An excavation in 1963 uncovered a few finds, but no internal buildings. This defensive function carried on over the centuries with the Legge report published in 1680 showing that there was guardhouse here, and 77 years later a map of the island prepared for the French Navy showed a battery of four cannon.

Beyond Frémont[1], at the base of the highest cliffs in the island, are Wolf Caves. This is one of the names - Les Grottes du Loup - invented to create an air of mystery and romance to entice the 19th century tourist. Corsetted Victorian ladies dressed in their ankle-length skirts, hats and stout leather shoes, accompanied by their menfolk clad in smart woollen suits, climbed down the snaking path to visit the caves.

Venus Pool

Where the path crossed flooded rock pools, one of them romantically named the Venus Pool, local men were stationed to respectfully carry the ladies across. This usually entailed hoisting the ladies behind their backs by placing their hands beneath the armpits and lifting. An iron ladder was removed by the occupying forces during the War.

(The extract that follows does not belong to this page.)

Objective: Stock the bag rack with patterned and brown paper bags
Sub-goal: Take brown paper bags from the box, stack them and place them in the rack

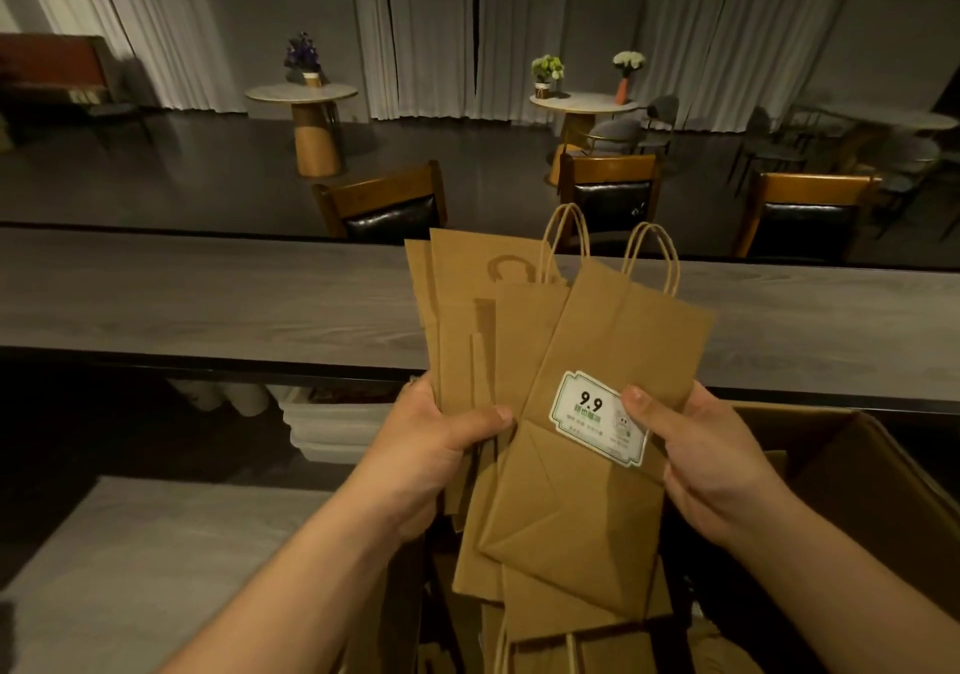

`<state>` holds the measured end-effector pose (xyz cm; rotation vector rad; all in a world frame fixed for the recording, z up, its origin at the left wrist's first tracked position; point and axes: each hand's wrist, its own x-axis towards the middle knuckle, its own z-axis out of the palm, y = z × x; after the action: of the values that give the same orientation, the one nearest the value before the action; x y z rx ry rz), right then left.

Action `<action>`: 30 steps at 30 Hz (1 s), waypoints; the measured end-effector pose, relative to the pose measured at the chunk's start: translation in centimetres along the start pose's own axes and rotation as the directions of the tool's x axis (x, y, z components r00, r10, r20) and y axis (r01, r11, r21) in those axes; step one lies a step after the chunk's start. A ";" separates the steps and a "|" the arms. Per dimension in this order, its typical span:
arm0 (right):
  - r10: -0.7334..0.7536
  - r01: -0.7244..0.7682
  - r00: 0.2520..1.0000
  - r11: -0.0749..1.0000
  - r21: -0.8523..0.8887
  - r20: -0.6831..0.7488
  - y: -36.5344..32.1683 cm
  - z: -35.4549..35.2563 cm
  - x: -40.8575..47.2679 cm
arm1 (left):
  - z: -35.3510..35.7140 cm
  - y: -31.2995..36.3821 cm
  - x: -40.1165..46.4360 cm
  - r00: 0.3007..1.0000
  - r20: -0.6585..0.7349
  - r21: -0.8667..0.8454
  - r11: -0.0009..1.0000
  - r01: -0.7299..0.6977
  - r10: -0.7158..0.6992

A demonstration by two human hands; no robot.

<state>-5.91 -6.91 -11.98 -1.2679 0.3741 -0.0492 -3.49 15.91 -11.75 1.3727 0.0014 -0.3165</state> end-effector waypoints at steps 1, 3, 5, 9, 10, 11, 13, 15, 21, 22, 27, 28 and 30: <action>0.006 -0.006 1.000 1.000 -0.005 -0.004 0.0 0.0 0.0 | 0.0 0.1 -0.1 1.000 0.014 -0.022 1.000 0.006 -0.005; 0.016 -0.016 1.000 1.000 0.002 -0.009 -0.2 -0.1 0.0 | 0.0 0.3 -0.3 0.999 0.044 -0.072 0.997 0.019 -0.016; 0.031 -0.031 1.000 0.999 -0.020 0.004 -0.5 -0.4 0.2 | 0.0 0.5 -0.3 1.000 0.012 -0.123 0.992 0.018 -0.017; 0.093 -0.084 0.995 0.979 -0.188 0.041 -1.2 -1.1 0.3 | 0.0 0.5 0.0 0.992 -0.121 -0.197 0.980 -0.006 -0.019; 0.101 -0.092 0.994 0.976 -0.199 0.036 -1.3 -1.3 0.3 | 0.0 0.5 0.1 0.990 -0.138 -0.212 0.977 -0.006 -0.024; 0.101 -0.094 0.994 0.976 -0.197 0.029 -1.5 -1.5 0.3 | -0.1 0.5 0.2 0.989 -0.148 -0.227 0.974 -0.008 -0.026; 0.085 -0.080 0.996 0.982 -0.174 0.019 -1.8 -1.8 0.3 | -0.1 0.5 0.3 0.987 -0.159 -0.243 0.970 -0.017 -0.023; 0.085 -0.072 0.995 0.980 -0.187 0.060 -1.9 -1.8 0.0 | 0.0 0.5 0.3 0.985 -0.173 -0.230 0.973 -0.027 -0.014; 0.082 -0.059 0.994 0.957 -0.284 0.071 -1.8 -1.0 -0.4 | 0.2 0.8 -0.1 0.980 -0.196 -0.265 0.964 -0.032 -0.022; 0.069 -0.052 0.996 0.960 -0.277 0.053 -2.0 -1.2 -0.3 | 0.2 0.9 0.0 0.976 -0.215 -0.279 0.960 -0.039 -0.023; 0.063 -0.064 0.998 0.968 -0.243 -0.015 -2.0 -1.7 0.0 | 0.3 0.8 0.0 0.978 -0.210 -0.193 0.980 -0.050 0.008; 0.068 -0.068 0.998 0.966 -0.248 -0.006 -1.7 -1.4 -0.1 | 0.4 0.8 0.0 0.982 -0.187 -0.158 0.987 -0.044 0.014; 0.086 -0.076 0.996 0.959 -0.274 0.026 -1.2 -0.9 -0.4 | 0.5 0.6 0.0 0.988 -0.152 -0.098 0.994 -0.046 0.031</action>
<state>-6.37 -7.99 -10.95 -1.5225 0.4097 0.0998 -3.48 15.54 -11.04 1.2913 0.1148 -0.1774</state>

A ‘hotel’ was convenienty located at the top of the cliffs to privide sustenance to the intrepid tourists once they had climbed back up the cliff path. Hotel is possibly a rather grand description for what was essentially a large pavillion with a corrugated iron roof. Built about 1870, it did a brisk trade, but the building was destroyed by fire during the Occupation. Following Liberation, a café was built on the site and this was developed into licensed premises in 1975, and enjoyed a further period of success in Jersey’s tourism heyday of the 70s and 80s. It finally closed its doors in 2001- probably killed off by its remote location, changes in attitude to drink driving laws and the changing holiday habits of the islands’s tourists.

Venus Pool, or Venus Bath

Sailing westward across St John’s Bay, passing Les Salines, the salt pans where small amounts of salt were obtained by allowing small amounts of seawater to dry out, and Mourier Bay, beneath Les Fontaines – not to be confused with Mourier Valley further to the west - we finally come to the most northerly point of Jersey – Ronez. Taking its name from the old Norse words hraun and nes , the rocky headland, the name first appeared in 1309, when it was written down as 'Rokens'. During the Napoleonic wars there was a watch house here along with a semaphore station.

Quarrying

Quarrying in this part of St John really developed during the late 18th century, with the large capital developments in St Helier - Fort Regent and the Harbour. In the 1820s French stone workers came to the island to work at Ronez. As the quarry grew, a jetty was built to allow the stone to be shifted by sea; started in 1901 it was completed in 1903 at a cost of £1,000.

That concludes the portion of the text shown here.